Александр Викторов

Дуэй (роман в двух частях, часть I)

Она все еще держала корзинку в руках. Я усадил ее, она села на край дивана, цепко держа корзинку. Я улыбнулся. Она заметила это и сказала со значением:

— Сюда я положу те бумаги, которые вы передадите для г-на Годлеона. Вот сюда — в самый низ. Он сказал, что это очень важно и секретно. От дурных людей.

Ее серьезность и обстоятельность развеселили меня, и я стал угощать Вэйви шоколадными конфетами. По ее глазенкам видно было, что этот еще ребенок отдал бы не одну, а две корзинки за их коробку, но Вэйви с достоинством и легким жеманством взяла только одну и воспитанно, как ей, вероятно, казалось, откусила кусочек, зажмурясь от наслаждения. Желая ее подбодрить, я захватил сразу несколько конфет и отправил себе в рот:

— Вот так надо делать, Вэйви!

Она расхохоталась, глядя, как я с трудом прожевываю шоколадную массу, и последовала моему примеру, взяв сразу три конфеты, но потом заколебалась и спросила:

— А можно, я не буду есть их здесь? Я хотела бы их съесть дома.

Вместо ответа я втиснул всю коробку в ее корзинку.

— А как же бумаги г-на Годлеона?

— Будут и бумаги. Но еще я напишу ему письмо.

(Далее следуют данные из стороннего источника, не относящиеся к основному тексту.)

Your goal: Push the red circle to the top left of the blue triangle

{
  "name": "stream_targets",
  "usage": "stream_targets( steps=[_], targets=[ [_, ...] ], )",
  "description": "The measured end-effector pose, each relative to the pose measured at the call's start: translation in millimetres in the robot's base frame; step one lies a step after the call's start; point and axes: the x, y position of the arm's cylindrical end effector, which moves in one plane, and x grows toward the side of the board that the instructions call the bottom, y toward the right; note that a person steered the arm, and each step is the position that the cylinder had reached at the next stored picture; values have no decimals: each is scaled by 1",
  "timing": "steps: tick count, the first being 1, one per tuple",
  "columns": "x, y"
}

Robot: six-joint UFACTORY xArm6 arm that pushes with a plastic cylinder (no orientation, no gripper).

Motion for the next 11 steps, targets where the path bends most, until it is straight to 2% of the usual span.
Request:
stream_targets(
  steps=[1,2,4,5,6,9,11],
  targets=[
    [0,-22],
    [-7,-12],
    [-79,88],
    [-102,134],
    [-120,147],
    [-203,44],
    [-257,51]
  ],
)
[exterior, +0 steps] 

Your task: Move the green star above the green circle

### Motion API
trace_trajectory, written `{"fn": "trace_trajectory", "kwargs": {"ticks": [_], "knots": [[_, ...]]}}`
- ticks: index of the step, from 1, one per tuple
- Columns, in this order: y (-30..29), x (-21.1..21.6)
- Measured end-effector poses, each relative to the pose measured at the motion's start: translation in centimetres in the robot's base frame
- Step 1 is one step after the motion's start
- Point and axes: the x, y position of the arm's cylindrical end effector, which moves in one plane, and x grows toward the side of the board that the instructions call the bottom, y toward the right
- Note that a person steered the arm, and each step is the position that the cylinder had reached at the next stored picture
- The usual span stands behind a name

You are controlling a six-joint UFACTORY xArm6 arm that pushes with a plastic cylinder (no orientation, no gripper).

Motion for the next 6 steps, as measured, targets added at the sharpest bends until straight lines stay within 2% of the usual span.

Я прошел в спальню, уселся за секретер и принялся сочинять Годлеону отчет о том, что со мною произошло. Перед глазами, тем не менее, витал образ Вэйви, и мне было тепло и хорошо от него на сердце. Мне нравилось, что наряду с некоторой деревенской угловатостью и смешной импульсивностью в девушке были очевидны природное изящество и даже наметки такта, хотя б и в скромной мере, а также душевная свежесть и милая непосредственность. Определенно, что у нее веселый нрав и легкое, доброе сердце. Так мне хотелось думать и так я размышлял, донося Дону о двух своих, по моему мнению, промахах: во-первых, я без всякой нужды открыл Винди мое местожительство, через которое в случае, если на меня падет подозрение в связи с Доном, она может до него добраться, и, во-вторых, я дал ей увидеть надписанный рукою Дона пакет и, возможно, рассматривался теперь как вероятный его пособник. В заключение я спрашивал у Дона совета, а также интересовался, как идут его дела, упомянув о разговоре в Земельном комитете с одним из его контрагентов, и скоро ли все будет готово, чтобы отправиться в путь.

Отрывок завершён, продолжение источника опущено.